Eleven Caribbean Development Bank (CDB) borrowing member states posted positive growth in 2002, the Bank has reported. In releasing new financial data on the performance of Caribbean economies last year, the Bank listed foremost among the challenges prevailing uncertainty following the September 2001 United States terrorist attacks, a subsequent decline in travel and international pressure on the region’s international business sector.

Despite these challenges, Trinidad and Tobago, Jamaica and Guyana managed to record higher levels of economic activity than the previous year. The CDB reported that the economy of Trinidad and Tobago grew by 2.7 per cent due to a strong performance in the petroleum sector, while Jamaica posted a 1.3 per cent increase as a result of its communications, electricity and financial services and Guyana one per cent increase based on growth in agriculture.

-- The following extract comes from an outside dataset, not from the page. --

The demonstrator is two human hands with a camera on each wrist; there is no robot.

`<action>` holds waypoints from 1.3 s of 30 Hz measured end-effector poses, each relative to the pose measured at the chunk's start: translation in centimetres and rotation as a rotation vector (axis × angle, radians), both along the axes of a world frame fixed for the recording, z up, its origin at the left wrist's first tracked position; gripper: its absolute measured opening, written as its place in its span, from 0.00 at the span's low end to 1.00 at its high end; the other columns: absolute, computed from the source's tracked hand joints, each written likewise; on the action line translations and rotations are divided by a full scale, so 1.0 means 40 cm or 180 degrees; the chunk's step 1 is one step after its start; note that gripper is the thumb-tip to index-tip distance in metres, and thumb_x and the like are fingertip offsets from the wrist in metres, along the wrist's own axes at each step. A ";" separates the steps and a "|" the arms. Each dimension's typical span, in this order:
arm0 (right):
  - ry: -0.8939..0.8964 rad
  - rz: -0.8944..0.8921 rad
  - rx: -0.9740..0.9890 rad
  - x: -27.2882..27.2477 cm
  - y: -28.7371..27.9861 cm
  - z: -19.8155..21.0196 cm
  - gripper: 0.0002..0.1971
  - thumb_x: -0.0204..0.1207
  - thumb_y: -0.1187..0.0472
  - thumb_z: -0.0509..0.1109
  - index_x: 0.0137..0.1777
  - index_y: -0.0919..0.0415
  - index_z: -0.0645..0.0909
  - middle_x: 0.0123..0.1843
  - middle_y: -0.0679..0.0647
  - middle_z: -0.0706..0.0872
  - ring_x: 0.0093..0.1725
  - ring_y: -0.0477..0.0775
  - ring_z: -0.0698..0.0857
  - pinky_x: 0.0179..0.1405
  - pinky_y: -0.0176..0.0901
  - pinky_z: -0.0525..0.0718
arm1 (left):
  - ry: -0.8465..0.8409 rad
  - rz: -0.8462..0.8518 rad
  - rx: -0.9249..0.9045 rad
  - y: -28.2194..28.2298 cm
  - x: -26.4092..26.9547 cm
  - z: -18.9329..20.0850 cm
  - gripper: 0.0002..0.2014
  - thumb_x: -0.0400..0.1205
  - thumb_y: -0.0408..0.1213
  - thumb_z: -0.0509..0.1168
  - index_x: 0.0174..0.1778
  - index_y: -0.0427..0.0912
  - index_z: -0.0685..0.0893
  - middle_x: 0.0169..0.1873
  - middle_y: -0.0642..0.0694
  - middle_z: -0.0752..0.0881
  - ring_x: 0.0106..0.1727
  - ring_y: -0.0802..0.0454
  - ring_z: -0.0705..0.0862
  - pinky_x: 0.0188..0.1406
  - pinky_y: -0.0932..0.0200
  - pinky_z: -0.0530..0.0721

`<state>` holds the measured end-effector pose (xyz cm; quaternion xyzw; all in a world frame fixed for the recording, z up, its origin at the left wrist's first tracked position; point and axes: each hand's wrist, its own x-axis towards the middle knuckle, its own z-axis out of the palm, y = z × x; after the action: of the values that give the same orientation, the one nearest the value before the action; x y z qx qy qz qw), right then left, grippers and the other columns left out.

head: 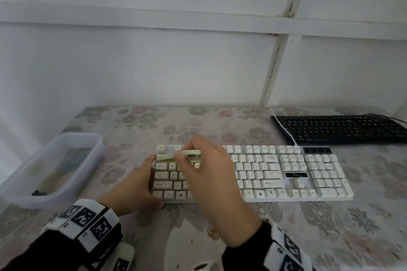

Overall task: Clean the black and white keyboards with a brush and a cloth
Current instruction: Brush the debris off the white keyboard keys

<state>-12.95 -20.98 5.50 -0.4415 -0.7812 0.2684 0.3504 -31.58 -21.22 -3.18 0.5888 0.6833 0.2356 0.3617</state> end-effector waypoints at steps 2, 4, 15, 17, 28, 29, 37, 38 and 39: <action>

In terms of other more developed countries (MDCs), economic growth in Belize was estimated to be up by five per cent due to an increase in agricultural production. “Real output in the Bahamas and Barbados, however, is estimated to have fallen though not as sharply as in 2001,” the Bank said in a statement.

Available data for the British overseas territories also showed that activity generally increased, with the Cayman Islands, Turks and Caicos Islands and the British Virgin Islands leading the way. “Output in Cayman was up by 1.7 per cent, reflecting strong performances in the financial services, banking and construction while rising output in the Turks and Caicos is estimated to have been led by tourism-related construction and in the BVI by expansion in tourism and construction,” the Bank added. On the other hand, the Bank said real GDP in Anguilla contracted by between two and three per cent as a result of low output in tourism and construction that during 2001. Other small but independent Eastern Caribbean islands showed signs of recovery in 2002 - though modest when compared to the previous year - with real output in Antigua and Barbuda reaching 1.5 per cent, St. Vincent and the Grenadines 0.7 per cent, St. Lucia 0.5 per cent and Grenada less than one per cent. Growth in St. Kitts and Nevis however was also estimated to have slowed to 0.8 per cent while the economies of Montserrat and Dominica contracted. The Bank said overall performance in agriculture and construction rose notably while tourism recorded a significant decline. There was mixed performance in the manufacturing sector while the financial services sector remained under pressure due to demands from the Financial Action Task Force and the Organisation for Economic Co-operation and Development.